Мания. Книга вторая. Мафия - страница 31



Он закурил.

– Кстати, вам надо понять, что вы затерхались за то время, пока чистоделами пытались быть.

Он увидел воробья, чуть подхилил голову и вдруг сказал:

– А ведь с такого вот жиденка все началось.

– Что? – спросил Костя.

– Вот так взлетел он на ветку, подождал я, пока он усидится, прицелился из рогатки, и вдруг чугунка – тренннь! – он это слово именно произнес с тремя «н». – И глаза у сводной сестры как не было!

– Ну и что? – недогадливо вопросил Костя.

– И пошли мои скитания по белу свету.

Помолчали, и Коська засобирался уходить.

– Кстати, – сказал, – отпуск, какой ты брал за свой счет, у тебя уже кончился. Потому рулюй на работу.

И только он вышел за ворота дачи и скрылся за деревьями, как к воротам подъехала его машина.

Его действительно ждали.

4

Ветер возгоняет волны, самоубийственно кидает их на скалы, пружинит, искрит, водо-, а то и скуловоротит. И, как поется в песне, «и бьется о борт корабля».

А над Ай-Петри висит туча. Такая до головной боли постоянна, что кажется – и день выношен этой тучей.

Как выпятившаяся вставная челюсть, устремлен в море пирс.

Скука.

Поэтому кажется, что фасад дня совершенно не отделан. Ни одной законченной детали. Разве что постоянно подмигивающий маяк. Который, как лакей, высокомерен и панбархатен. Панбархатом кажется облепившая его зеленая слизь.

Авенир Берлинер обходит встрепанные только что промчавшейся машиной кусты и снова идет во след за праздно гуляющими девками. Глаз улавливает одни виляния.

Кто-то всунулся в куст, отглотнул из бутылки и снова вышел на аллею.

Безлистье, но скрыло. И весна почему-то больше похожа на осень. И не на осень, а на очень позднюю осень, безнадежную, как неизлечимая болезнь.

Когда он ехал в Ялту, то думал, что вот-вот позолотятся нивы, но за вагонным окном мелькал обсахаренный морозом луг или полоса отчуждения с жеваной прошлогодней травой.

Сосед по купе ему попался до безобразия говорливый. О чем он только не плел всю дорогу: и что Россия – это всемирная деревня, и показывал на старуху, что у железнодорожной будки выскребывала кастрюлю, и что провалы в экономике существуют от того, что нет идеологической партии, и что мы ни в чем не умеем побеждать убедительно, и привести в доказательство мог то ли чемпионат мира, то ли Олимпийские игры, где Советский Союз не добрал и половины запланированных медалей, и что евреи любят Россию без взаимности, и что американское хамство всем изрядно поднадоело, и что роковое совпадение, что струйка наших отношений еще не пресеклась.

Авенир делал вид, что идеологические абстракции его страшно интересуют, но, в основном, главные предпосылки своего покоя видел не в общественно-правовом процессе, а в элементарном молчании. Ибо был уверен, что любое самоопределение имеет одну схожесть и резко идеологическим разговором или одиночным выступлением ему можно коренным образом повредить.

Помешав черенком вилки в стакане, сосед неожиданно стал говорить о другом:

– Сколько нам еще пережить придется пересестов?

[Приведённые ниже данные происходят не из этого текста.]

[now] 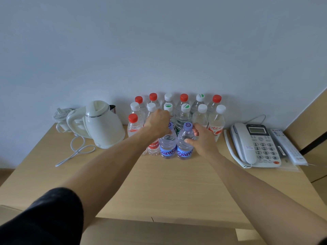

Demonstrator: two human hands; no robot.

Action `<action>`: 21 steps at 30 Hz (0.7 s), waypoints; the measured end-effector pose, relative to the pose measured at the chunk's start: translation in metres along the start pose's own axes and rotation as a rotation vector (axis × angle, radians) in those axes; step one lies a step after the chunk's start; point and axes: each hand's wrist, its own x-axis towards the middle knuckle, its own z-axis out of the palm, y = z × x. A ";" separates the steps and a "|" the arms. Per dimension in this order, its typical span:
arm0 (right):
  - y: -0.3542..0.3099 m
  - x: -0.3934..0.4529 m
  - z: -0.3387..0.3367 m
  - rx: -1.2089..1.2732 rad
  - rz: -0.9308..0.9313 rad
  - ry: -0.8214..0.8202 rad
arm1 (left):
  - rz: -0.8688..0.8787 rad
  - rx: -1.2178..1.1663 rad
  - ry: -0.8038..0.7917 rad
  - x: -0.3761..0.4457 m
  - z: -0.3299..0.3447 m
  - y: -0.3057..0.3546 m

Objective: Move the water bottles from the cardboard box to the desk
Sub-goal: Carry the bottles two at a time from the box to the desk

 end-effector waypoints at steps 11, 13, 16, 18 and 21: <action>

Хитрый человек Берлинер, мудрый, но слово «пересест» так и не мог приладить ни к одному явлению, которое его окружало. Но опять промолчал. А сосед неожиданно прояснил:

– На моей памяти – Сталин был, потом Хрущев, следом Брежнев – и тут как горох: Андропов, Черненко, Горбачев. Не много ли правителей на одну жизнь?

У Авенира на этот счет свое мнение. Каждый правитель – как шлагбаумное тире на переезде: проехать нельзя, а пройти – всегда пожалуйста! Только под поезд не попади, раз ты человек рисковый. И чем больше смен курсов и всего прочего, что при этом меняется, тем лучше. Постоянно восполняется то, что было в свое время утрачено или невостребовано.